How to generate with a pretrained LLM
Step 1: Convert a model from Hugging Face Hub
EOLE provides a universal Hugging Face converter that supports most modern LLM architectures. To convert a model:
export EOLE_MODEL_DIR=<where_to_store_models>
export HF_TOKEN=<your_hf_token>
eole convert HF --model_dir "meta-llama/Llama-3.1-8B-Instruct" \
--output $EOLE_MODEL_DIR/llama-3.1-8b-instruct \
--token $HF_TOKEN
See here for all conversion command line options.
Currently supported model families include: Llama, Mistral, Phi, Gemma, Qwen, Whisper (audio), and various vision-language models.

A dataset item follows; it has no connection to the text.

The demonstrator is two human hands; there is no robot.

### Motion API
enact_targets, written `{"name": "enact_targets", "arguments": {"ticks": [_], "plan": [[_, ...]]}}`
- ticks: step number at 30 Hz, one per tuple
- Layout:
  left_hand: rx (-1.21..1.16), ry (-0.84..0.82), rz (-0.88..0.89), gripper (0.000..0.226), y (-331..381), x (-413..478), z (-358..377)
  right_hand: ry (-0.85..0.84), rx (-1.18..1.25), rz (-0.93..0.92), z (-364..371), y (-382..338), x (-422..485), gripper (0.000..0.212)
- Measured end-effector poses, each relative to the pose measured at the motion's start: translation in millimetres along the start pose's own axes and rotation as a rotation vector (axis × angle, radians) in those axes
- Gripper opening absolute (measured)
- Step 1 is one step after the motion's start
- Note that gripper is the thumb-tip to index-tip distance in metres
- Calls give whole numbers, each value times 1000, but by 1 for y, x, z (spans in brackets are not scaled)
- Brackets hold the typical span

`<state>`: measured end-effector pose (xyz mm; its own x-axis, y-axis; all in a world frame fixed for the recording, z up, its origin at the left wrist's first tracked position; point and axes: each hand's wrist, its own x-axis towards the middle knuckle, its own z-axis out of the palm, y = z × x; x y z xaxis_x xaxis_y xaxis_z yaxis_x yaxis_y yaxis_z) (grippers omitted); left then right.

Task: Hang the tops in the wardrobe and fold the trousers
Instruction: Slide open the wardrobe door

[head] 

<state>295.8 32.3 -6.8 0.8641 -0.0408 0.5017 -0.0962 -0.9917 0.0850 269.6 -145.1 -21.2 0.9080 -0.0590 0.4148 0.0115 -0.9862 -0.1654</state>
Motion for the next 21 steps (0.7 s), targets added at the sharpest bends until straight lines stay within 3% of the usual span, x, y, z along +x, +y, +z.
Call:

Step 2: Prepare an inference.yaml config file
Even though it is not mandatory, the best way to run inference is to use a config file; here is an example:
# llama3-inference.yaml
# Model info
model_path: "/path_to/llama-3.1-8b-instruct"
# Inference
seed: 42
max_length: 256
gpu: 0
batch_type: sents
batch_size: 1
compute_dtype: fp16
#random_sampling_topk: 40
#random_sampling_topp: 0.75
#random_sampling_temp: 0.1
beam_size: 1
n_best: 1
report_time: true
For MMLU-style single-token scoring:
# mmlu-inference.yaml
model_path: "/path_to/my-model"
seed: 42
max_length: 1
gpu: 0
batch_type: sents
batch_size: 1
compute_dtype: fp16
beam_size: 1
report_time: true
src: None
tgt: None
You can run the MMLU benchmark with:
eole tools run_mmlu --config mmlu-inference.yaml
Step 3: Generate text
eole predict --config /path_to_config/llama3-inference.yaml \
--src /path_to_source/input.txt \
--output /path_to_target/output.txt
How to finetune a pretrained LLM
See Llama2 recipe for an end-to-end example.
Note:
If you want to enable the "zero-out prompt loss" mechanism to ignore the prompt when calculating the loss,
you can add the insert_mask_before_placeholder transform as well as the zero_out_prompt_loss flag:
transforms: [insert_mask_before_placeholder, sentencepiece, filtertoolong]
zero_out_prompt_loss: true
The default value for the response response_pattern used to locate the end of the prompt is "Response : ⦅newline⦆", but you can choose another to align it with your training data.